Fatty-Acid Oxygenation By Fungal Peroxygenases: From Computational Simulations To Preparative Regio- And Stereoselective Epoxidation

Epoxidation of unsaturated fatty acids by unspecific peroxygenases (UPOs) of the best-known long-UPO subfamily, including the Agrocybe aegerita (AaeUPO) and Coprinopsis cinerea enzymes, is reported here. To understand the different oxygenation patterns by members of the long-UPO and short-UPO subfamilies, the latter represented by the Marasmius rotula enzyme (MroUPO), fatty-acid diffusion into their heme pockets was simulated with the adaptive PELE software. Computational results shed light on the inability of AaeUPO to epoxidize oleic acid (C18:1), opposed to MroUPO, due to steric hindrances to harbor (with a good interaction energy) the substrate with the Delta 9 C-10 atom at a catalytically relevant distance (<3.5 angstrom) from the oxo group in simulated heme compound-I. However, effective a-linolenic acid epoxidation is anticipated because the Delta 15 C-16 atom would attain such a distance in AaeUPO thanks to its more terminal position. The above hypothesis was verified using an engineered MroUPO variant (I153F/S156F) with a narrowed heme access channel mimicking that of AaeUPO. Experimental oxygenation of unsaturated fatty acids by this variant thus resembles that of AaeUPO, including regioselective (from 95% to >99%) formation of cis,cis-15,16-epoxyoctadeca-9,12-dienoic acid.

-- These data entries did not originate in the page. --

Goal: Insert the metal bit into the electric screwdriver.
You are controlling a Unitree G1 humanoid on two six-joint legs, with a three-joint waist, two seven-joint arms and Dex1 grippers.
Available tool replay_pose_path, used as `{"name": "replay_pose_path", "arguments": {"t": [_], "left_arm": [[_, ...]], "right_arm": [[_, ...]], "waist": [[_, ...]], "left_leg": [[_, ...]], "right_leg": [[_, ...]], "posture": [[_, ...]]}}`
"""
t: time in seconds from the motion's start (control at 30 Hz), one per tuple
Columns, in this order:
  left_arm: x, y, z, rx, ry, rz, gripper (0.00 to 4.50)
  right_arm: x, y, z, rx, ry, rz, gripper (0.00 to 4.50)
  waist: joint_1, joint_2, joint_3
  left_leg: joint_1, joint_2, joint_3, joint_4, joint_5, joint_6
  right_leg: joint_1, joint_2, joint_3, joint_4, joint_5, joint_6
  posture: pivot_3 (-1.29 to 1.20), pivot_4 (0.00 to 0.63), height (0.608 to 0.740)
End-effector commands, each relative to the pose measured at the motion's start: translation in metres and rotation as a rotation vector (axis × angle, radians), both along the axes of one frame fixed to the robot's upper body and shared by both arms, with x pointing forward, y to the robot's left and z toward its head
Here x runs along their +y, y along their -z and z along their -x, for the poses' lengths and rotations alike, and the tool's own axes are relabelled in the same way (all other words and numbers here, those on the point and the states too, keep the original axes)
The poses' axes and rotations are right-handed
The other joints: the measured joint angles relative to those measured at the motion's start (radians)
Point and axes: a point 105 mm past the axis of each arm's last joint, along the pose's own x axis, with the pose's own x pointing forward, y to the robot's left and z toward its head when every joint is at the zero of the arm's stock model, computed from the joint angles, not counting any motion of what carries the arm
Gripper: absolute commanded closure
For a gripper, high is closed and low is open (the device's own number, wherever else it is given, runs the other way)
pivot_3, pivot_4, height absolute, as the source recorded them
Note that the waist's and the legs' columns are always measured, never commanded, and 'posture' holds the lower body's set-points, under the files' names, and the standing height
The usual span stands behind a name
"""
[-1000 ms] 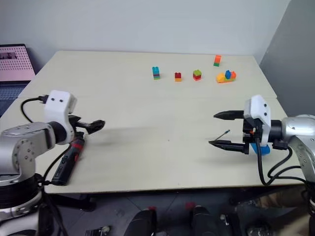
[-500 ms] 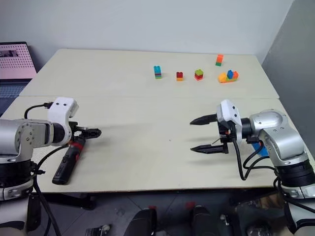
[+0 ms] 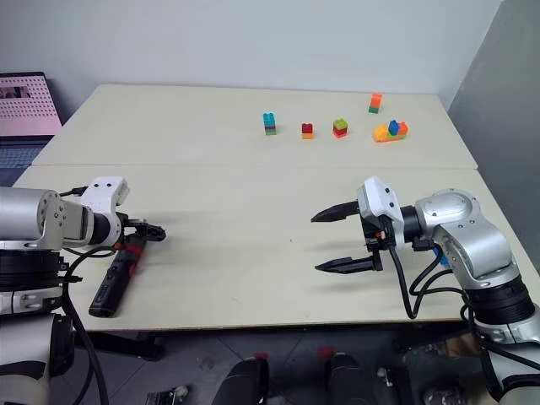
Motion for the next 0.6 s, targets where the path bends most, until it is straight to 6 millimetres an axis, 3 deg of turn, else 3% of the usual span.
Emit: {"name": "replay_pose_path", "arguments": {"t": [0.03,0.6], "left_arm": [[0.012,-0.011,-0.001,-0.02,-0.026,-0.038,0.0],[0.012,0.01,-0.011,0.019,-0.039,-0.007,0.0]], "right_arm": [[0.006,-0.01,0.008,-0.029,-0.047,-0.024,0.06],[0.013,-0.013,0.014,-0.039,-0.073,-0.032,0.06]], "waist": [[0.0,0.0,0.0],[0.002,0.0,0.0]], "left_leg": [[0.0,0.0,0.0,0.0,0.0,0.0],[0.001,0.0,0.0,0.001,0.0,0.0]], "right_leg": [[0.0,0.0,0.0,0.0,0.0,0.0],[0.0,0.0,0.0,0.005,0.0,0.0]], "posture": [[0.0,0.15,0.74],[0.0,0.15,0.74]]}}
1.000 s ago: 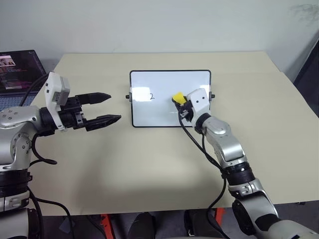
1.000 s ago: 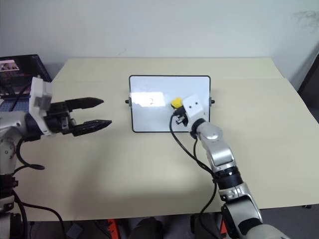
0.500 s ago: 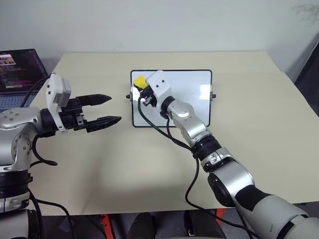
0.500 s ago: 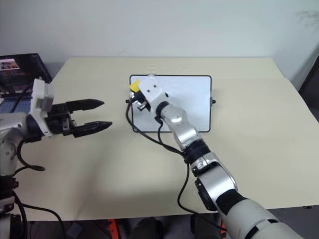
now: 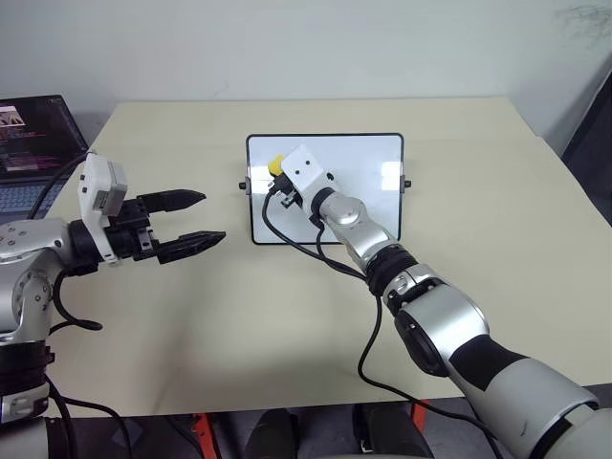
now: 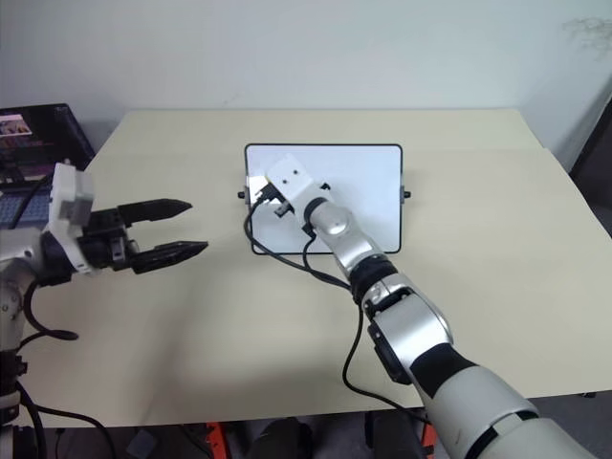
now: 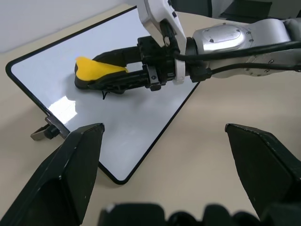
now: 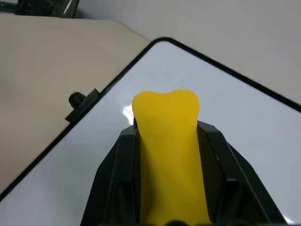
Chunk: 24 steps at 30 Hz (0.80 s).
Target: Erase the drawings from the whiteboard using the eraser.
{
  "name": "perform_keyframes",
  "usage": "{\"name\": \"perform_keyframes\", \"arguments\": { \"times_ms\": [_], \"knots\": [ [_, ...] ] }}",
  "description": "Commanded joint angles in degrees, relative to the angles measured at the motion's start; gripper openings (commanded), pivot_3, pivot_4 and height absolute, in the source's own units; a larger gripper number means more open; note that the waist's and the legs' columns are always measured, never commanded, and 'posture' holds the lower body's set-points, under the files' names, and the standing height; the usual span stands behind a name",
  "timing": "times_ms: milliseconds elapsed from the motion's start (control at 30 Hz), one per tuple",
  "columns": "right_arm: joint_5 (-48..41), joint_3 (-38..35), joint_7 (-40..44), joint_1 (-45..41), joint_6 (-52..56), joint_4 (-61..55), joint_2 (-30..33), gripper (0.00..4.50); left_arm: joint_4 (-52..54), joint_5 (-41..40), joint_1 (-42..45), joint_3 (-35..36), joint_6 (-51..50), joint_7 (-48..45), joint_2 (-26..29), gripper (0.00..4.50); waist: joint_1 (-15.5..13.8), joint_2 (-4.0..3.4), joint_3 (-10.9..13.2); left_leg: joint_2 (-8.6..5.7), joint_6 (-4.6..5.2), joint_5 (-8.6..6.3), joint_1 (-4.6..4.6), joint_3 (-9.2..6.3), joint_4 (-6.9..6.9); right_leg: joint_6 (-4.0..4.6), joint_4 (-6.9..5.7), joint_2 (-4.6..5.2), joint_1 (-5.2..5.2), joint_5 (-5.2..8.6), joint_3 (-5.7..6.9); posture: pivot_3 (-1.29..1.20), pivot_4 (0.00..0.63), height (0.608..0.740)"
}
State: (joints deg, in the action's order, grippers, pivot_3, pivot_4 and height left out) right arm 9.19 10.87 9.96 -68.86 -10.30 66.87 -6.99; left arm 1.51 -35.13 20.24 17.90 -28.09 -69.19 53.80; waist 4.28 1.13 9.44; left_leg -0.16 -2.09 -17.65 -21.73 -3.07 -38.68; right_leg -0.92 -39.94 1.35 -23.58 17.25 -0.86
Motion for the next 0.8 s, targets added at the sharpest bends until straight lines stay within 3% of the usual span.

The nearly complete conversion of alpha-linolenic acid by the two enzymes was transferred to a small preparative scale, the yield of purified product was estimated, its chemical structure analyzed by NMR, and more interestingly, stereoselective production of the 15(R),16(S) enantiomer (80-83% ee) assessed by chiral HPLC. This enzymatic synthesis overcomes the unspecificity of chemical epoxidation where the reaction cannot be restricted to the formation of monoepoxides as found during m-perchlorobenzoic acid oxidation of a-linolenic acid. Moreover, the variant was able to produce the unsaturated dicarboxylic fatty acid, together with subterminal oxygenation products, during partial conversion of oleic acid. These two noteworthy reactions had not been reported for any UPO described to date.